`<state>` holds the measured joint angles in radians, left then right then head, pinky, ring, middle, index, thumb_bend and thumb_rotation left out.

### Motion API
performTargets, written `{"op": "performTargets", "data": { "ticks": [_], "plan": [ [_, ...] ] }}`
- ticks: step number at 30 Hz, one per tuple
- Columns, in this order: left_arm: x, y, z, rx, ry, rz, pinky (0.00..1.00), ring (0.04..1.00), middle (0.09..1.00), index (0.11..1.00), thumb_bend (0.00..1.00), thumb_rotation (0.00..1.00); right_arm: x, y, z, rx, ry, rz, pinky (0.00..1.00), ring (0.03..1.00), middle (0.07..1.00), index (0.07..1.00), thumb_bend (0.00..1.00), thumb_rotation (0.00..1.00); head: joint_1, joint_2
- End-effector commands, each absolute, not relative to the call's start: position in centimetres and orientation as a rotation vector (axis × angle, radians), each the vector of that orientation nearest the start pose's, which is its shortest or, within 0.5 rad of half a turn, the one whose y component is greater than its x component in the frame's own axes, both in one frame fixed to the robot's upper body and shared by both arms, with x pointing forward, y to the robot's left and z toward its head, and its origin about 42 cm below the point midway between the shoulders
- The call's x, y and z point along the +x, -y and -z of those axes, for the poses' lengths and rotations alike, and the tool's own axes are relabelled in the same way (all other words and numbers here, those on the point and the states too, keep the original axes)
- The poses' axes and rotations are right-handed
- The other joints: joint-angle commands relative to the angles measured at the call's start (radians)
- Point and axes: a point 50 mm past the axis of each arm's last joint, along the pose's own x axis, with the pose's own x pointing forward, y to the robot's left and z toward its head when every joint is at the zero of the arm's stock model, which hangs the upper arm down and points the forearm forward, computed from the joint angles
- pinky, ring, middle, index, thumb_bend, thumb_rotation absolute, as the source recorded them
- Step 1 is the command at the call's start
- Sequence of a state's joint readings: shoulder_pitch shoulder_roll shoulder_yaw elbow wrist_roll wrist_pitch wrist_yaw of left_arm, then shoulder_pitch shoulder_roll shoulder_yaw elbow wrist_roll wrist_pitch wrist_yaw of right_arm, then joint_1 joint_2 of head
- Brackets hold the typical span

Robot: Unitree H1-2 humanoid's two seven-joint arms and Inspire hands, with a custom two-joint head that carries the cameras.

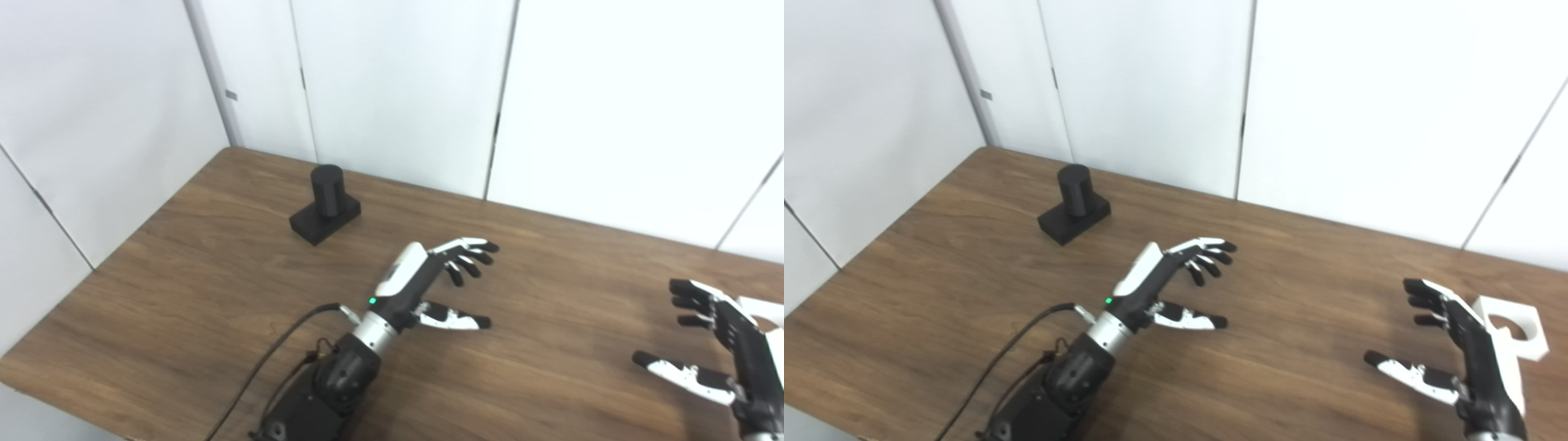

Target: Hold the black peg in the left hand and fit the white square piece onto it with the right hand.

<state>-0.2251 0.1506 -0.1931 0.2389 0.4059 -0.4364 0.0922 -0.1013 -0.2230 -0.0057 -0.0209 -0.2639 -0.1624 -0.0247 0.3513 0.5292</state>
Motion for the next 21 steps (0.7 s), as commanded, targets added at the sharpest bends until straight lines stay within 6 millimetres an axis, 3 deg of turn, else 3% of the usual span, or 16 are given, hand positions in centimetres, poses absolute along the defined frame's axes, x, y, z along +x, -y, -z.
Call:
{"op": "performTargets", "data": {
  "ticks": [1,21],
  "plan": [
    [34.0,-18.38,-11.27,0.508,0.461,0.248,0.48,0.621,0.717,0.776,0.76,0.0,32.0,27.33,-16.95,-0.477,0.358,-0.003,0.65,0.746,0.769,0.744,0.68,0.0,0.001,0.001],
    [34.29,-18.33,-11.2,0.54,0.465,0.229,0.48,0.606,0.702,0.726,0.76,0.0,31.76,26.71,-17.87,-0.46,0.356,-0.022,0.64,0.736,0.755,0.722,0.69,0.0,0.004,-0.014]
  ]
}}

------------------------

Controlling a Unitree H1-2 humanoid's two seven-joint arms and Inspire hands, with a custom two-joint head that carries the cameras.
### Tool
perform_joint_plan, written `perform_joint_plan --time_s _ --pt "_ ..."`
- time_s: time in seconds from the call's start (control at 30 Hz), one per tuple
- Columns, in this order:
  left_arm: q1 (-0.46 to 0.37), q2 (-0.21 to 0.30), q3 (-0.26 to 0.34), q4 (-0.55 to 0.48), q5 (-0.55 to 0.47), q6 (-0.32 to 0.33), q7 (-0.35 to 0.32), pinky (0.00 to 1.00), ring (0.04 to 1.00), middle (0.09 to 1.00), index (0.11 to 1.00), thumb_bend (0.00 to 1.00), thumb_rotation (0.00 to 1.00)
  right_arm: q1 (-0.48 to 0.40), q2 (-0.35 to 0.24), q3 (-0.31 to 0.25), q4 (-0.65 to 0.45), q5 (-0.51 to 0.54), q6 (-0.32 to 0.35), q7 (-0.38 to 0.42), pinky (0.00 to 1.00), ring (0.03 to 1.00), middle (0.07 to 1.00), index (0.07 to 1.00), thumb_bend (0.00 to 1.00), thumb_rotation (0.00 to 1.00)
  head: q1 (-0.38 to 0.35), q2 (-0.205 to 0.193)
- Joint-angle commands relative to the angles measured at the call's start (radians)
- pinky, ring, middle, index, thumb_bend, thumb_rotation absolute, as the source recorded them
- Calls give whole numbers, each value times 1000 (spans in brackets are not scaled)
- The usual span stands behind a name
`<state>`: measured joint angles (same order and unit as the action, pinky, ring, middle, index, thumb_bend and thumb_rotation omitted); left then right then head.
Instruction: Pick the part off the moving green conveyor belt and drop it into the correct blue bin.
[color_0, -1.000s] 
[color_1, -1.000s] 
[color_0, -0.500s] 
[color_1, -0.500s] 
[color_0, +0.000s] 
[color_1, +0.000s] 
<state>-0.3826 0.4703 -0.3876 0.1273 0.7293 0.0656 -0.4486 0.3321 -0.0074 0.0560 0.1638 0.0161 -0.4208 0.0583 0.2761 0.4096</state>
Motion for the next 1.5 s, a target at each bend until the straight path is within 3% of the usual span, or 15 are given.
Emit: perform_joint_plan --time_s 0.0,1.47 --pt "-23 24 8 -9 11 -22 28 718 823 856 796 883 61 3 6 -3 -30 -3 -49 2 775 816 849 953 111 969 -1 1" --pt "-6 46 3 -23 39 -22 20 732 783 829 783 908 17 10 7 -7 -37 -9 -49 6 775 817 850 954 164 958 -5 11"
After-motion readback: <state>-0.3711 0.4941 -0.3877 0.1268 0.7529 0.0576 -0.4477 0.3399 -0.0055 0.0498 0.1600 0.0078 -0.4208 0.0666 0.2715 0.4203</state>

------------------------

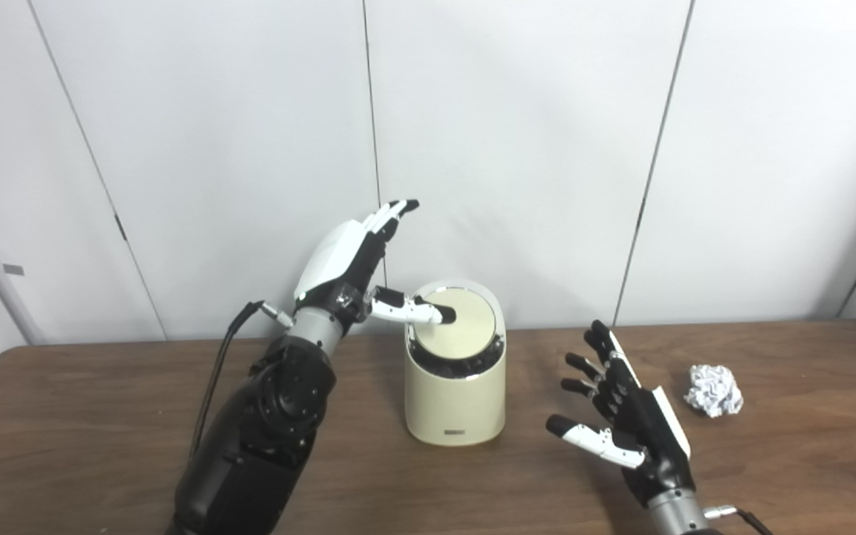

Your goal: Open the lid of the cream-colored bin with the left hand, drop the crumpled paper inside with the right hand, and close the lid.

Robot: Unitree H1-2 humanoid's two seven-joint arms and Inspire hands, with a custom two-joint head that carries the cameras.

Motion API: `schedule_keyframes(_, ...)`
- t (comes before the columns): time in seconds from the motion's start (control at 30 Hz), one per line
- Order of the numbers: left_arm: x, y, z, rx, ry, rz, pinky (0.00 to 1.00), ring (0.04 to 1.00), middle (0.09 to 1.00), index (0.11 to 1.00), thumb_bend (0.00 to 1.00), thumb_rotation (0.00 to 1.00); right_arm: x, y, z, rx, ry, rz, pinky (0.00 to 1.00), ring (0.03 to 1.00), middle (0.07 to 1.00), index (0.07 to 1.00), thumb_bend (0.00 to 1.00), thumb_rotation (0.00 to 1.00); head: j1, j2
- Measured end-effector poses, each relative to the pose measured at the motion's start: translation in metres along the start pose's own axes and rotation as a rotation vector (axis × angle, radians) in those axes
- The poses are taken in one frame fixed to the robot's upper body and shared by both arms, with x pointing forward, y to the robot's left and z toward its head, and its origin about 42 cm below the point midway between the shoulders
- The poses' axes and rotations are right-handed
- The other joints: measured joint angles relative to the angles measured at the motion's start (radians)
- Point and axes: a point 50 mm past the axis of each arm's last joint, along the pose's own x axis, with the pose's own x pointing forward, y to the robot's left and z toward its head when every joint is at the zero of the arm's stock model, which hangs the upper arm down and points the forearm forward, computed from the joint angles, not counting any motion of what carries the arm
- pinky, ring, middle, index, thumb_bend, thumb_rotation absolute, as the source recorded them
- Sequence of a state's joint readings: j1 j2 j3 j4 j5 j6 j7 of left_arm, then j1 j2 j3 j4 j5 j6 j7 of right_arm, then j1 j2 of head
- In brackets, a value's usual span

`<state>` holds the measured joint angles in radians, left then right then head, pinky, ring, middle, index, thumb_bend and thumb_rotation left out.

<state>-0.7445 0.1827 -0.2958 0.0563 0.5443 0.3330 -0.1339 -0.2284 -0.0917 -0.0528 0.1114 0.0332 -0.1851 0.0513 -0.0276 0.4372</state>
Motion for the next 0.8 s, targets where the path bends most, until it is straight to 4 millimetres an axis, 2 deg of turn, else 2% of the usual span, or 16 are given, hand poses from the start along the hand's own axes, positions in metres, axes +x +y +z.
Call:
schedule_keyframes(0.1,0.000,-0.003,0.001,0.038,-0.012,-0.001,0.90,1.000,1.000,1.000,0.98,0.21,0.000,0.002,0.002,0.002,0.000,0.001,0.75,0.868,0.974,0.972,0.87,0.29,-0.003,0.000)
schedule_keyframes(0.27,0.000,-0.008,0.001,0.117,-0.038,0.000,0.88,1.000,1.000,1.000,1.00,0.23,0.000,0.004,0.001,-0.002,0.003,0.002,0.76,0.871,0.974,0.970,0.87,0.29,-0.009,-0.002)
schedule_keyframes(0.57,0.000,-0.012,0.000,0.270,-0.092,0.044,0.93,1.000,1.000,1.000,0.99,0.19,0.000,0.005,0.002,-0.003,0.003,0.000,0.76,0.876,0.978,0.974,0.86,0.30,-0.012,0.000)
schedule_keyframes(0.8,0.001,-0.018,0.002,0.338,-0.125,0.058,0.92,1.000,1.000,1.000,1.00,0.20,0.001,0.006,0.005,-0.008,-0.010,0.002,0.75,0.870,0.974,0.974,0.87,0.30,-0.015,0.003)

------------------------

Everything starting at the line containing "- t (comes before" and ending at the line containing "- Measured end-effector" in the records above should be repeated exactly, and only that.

Response to this task =
- t (comes before the columns): time in seconds from the motion's start (control at 30 Hz), one per line
- Order of the numbers: left_arm: x, y, z, rx, ry, rz, pinky (0.00 to 1.00), ring (0.04 to 1.00), middle (0.09 to 1.00), index (0.11 to 1.00), thumb_bend (0.00 to 1.00), thumb_rotation (0.00 to 1.00); right_arm: x, y, z, rx, ry, rz, pinky (0.00 to 1.00), ring (0.03 to 1.00), middle (0.07 to 1.00), index (0.07 to 1.00), thumb_bend (0.00 to 1.00), thumb_rotation (0.00 to 1.00); head: j1, j2
- Measured end-effector poses, each relative to the pose measured at the motion's start: translation in metres along the start pose's own axes and rotation as a rotation vector (axis × angle, radians) in those axes

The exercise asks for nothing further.